Brief
Images in the entries are to be skipped, and everything else is to be written out exactly.

Data extracts

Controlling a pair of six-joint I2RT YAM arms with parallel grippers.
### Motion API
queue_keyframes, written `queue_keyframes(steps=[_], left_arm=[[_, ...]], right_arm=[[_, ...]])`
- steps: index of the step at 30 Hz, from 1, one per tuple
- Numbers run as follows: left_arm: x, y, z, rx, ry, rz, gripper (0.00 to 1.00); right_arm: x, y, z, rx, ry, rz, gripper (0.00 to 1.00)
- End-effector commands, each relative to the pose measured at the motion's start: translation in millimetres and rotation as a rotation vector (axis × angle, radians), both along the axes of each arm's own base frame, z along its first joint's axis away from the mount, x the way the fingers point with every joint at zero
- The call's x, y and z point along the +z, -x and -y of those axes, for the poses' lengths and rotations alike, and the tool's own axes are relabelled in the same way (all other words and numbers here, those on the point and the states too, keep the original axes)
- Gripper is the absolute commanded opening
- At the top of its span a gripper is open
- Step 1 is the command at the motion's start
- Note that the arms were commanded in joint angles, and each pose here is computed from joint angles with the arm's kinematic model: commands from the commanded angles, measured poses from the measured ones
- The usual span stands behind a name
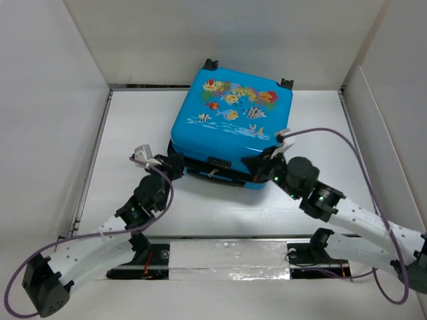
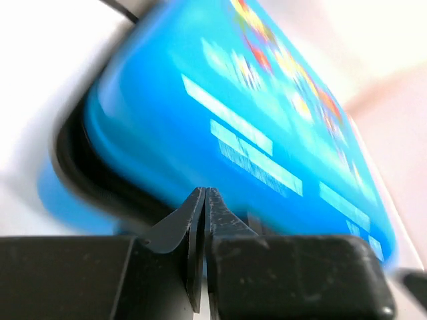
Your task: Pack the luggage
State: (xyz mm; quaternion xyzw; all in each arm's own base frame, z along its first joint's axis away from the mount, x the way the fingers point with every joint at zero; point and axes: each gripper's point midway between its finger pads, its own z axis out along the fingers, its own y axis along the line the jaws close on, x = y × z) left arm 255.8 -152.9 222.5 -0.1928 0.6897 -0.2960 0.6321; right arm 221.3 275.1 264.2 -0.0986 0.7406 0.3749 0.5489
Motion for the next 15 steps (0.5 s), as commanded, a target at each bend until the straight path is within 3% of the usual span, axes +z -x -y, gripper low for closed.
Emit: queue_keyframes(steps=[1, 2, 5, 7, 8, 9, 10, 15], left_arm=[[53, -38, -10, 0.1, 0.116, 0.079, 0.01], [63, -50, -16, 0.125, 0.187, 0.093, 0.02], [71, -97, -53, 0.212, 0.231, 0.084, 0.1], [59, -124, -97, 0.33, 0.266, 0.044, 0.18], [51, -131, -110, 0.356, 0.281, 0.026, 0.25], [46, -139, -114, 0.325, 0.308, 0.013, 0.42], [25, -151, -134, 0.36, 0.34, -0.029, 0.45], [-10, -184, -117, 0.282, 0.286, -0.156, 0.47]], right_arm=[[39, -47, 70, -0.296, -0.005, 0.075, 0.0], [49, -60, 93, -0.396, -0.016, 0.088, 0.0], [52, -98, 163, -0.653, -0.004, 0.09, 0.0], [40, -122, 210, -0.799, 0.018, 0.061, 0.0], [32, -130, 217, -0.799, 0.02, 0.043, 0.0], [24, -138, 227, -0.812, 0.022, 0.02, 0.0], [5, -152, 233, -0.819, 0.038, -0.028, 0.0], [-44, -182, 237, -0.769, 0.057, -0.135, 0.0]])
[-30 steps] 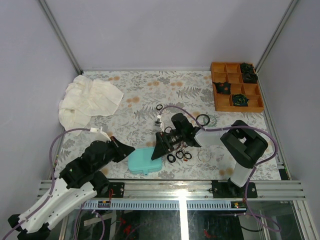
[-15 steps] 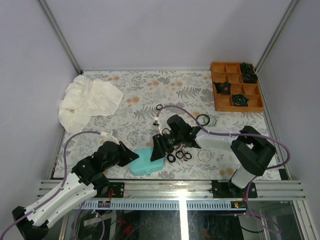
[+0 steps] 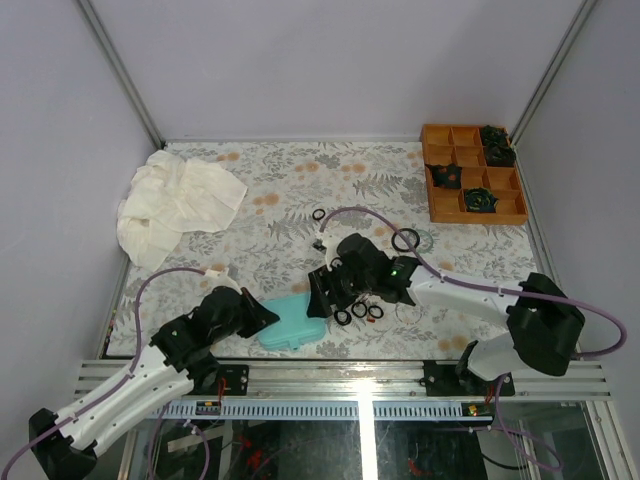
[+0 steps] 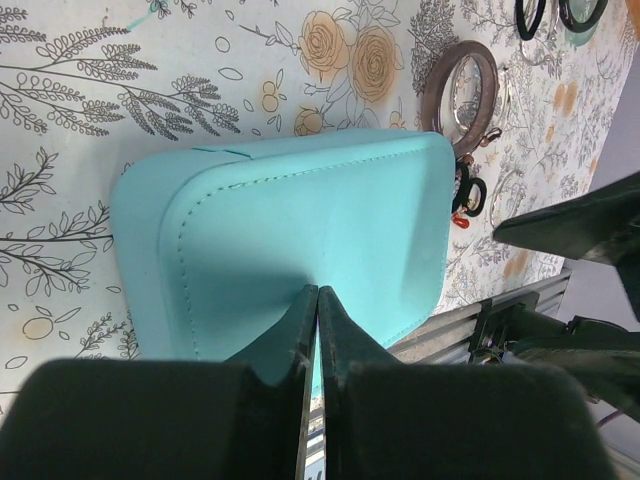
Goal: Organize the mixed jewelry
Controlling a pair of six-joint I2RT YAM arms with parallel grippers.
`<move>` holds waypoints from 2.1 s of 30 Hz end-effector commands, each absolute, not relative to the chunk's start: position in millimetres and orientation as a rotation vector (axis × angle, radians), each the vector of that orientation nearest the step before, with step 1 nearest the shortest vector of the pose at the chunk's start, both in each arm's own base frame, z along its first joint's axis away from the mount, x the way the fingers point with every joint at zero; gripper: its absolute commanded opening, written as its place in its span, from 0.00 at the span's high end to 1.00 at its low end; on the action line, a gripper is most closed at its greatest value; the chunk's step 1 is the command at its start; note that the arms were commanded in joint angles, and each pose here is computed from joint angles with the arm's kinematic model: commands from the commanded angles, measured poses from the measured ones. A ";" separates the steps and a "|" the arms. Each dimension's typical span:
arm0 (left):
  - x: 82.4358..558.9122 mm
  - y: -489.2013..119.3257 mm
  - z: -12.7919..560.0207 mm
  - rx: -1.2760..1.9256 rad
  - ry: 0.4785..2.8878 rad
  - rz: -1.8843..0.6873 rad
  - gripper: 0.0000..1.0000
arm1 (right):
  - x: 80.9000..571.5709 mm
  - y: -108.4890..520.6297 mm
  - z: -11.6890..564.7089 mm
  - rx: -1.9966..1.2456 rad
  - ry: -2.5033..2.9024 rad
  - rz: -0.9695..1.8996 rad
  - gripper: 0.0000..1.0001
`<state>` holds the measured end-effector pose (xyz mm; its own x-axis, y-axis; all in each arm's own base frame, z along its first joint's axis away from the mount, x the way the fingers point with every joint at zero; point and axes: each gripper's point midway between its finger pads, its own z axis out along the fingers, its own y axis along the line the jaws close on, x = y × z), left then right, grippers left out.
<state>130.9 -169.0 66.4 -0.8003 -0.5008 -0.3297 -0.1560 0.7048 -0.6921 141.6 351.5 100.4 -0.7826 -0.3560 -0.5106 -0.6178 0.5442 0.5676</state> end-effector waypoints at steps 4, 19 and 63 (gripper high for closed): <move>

Response to this exercise
Controlling a pair of six-joint I2RT YAM arms with parallel grippers.
### Motion API
queue_keyframes, written `queue_keyframes(steps=[_], left_arm=[[_, ...]], right_arm=[[_, ...]])`
- steps: index of the step at 30 Hz, from 1, one per tuple
- Numbers run as follows: left_arm: x, y, z, rx, ry, rz, gripper (0.00 to 1.00); right_arm: x, y, z, rx, ry, rz, gripper (0.00 to 1.00)
- End-effector commands, each relative to the pose measured at the motion's start: translation in millimetres and rotation as a rotation vector (axis × angle, radians), both along the axes of each arm's own base frame, z along its first joint's axis away from the mount, x the way the fingers point with every joint at zero
- The call's x, y and z point along the +z, -x and -y of those axes, for the poses' lengths and rotations alike, and the tool's own axes are relabelled in the same way (all other words and numbers here, those on the point and the states too, keep the original axes)
- Gripper is the absolute commanded opening
- At the top of its span a gripper is open
- Step 1 is the command at the motion's start
- Note that the arms were commanded in joint angles, and each pose here is computed from joint angles with the arm's kinematic model: commands from the commanded angles, measured poses from the measured ones
- The usual span stands behind a name
Your task: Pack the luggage
State: (xyz mm; quaternion xyzw; all in each arm's own base frame, z along its first joint's axis away from the mount, x the way the fingers point with every joint at zero; point and axes: each gripper's point midway between its finger pads, its own z axis out along the fingers, its own y axis along the line the jaws close on, x = y × z) left arm 255.8 -152.9 222.5 -0.1928 0.6897 -0.2960 0.6321; right arm 221.3 275.1 264.2 -0.0986 0.7406 0.3749 0.5489
Motion for the next 15 steps (0.5 s), as commanded, a target at each bend until the straight path is within 3% of the usual span, axes +z -x -y, gripper low for closed.
Emit: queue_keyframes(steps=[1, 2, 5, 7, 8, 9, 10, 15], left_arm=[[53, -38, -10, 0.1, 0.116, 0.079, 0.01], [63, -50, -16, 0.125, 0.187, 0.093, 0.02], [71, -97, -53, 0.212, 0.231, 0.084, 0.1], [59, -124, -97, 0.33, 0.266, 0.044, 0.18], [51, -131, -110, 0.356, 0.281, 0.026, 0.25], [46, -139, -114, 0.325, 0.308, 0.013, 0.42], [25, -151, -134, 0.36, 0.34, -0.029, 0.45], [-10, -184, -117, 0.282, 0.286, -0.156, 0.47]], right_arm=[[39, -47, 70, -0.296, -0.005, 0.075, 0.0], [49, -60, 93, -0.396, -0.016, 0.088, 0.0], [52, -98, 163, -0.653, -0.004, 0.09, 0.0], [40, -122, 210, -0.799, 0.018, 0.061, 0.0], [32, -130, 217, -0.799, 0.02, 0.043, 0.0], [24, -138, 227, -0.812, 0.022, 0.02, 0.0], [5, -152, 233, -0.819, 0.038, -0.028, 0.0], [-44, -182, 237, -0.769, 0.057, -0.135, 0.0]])
[-30 steps] 
[-15 steps] 
[+0 steps] 
[+0 steps] 
Goal: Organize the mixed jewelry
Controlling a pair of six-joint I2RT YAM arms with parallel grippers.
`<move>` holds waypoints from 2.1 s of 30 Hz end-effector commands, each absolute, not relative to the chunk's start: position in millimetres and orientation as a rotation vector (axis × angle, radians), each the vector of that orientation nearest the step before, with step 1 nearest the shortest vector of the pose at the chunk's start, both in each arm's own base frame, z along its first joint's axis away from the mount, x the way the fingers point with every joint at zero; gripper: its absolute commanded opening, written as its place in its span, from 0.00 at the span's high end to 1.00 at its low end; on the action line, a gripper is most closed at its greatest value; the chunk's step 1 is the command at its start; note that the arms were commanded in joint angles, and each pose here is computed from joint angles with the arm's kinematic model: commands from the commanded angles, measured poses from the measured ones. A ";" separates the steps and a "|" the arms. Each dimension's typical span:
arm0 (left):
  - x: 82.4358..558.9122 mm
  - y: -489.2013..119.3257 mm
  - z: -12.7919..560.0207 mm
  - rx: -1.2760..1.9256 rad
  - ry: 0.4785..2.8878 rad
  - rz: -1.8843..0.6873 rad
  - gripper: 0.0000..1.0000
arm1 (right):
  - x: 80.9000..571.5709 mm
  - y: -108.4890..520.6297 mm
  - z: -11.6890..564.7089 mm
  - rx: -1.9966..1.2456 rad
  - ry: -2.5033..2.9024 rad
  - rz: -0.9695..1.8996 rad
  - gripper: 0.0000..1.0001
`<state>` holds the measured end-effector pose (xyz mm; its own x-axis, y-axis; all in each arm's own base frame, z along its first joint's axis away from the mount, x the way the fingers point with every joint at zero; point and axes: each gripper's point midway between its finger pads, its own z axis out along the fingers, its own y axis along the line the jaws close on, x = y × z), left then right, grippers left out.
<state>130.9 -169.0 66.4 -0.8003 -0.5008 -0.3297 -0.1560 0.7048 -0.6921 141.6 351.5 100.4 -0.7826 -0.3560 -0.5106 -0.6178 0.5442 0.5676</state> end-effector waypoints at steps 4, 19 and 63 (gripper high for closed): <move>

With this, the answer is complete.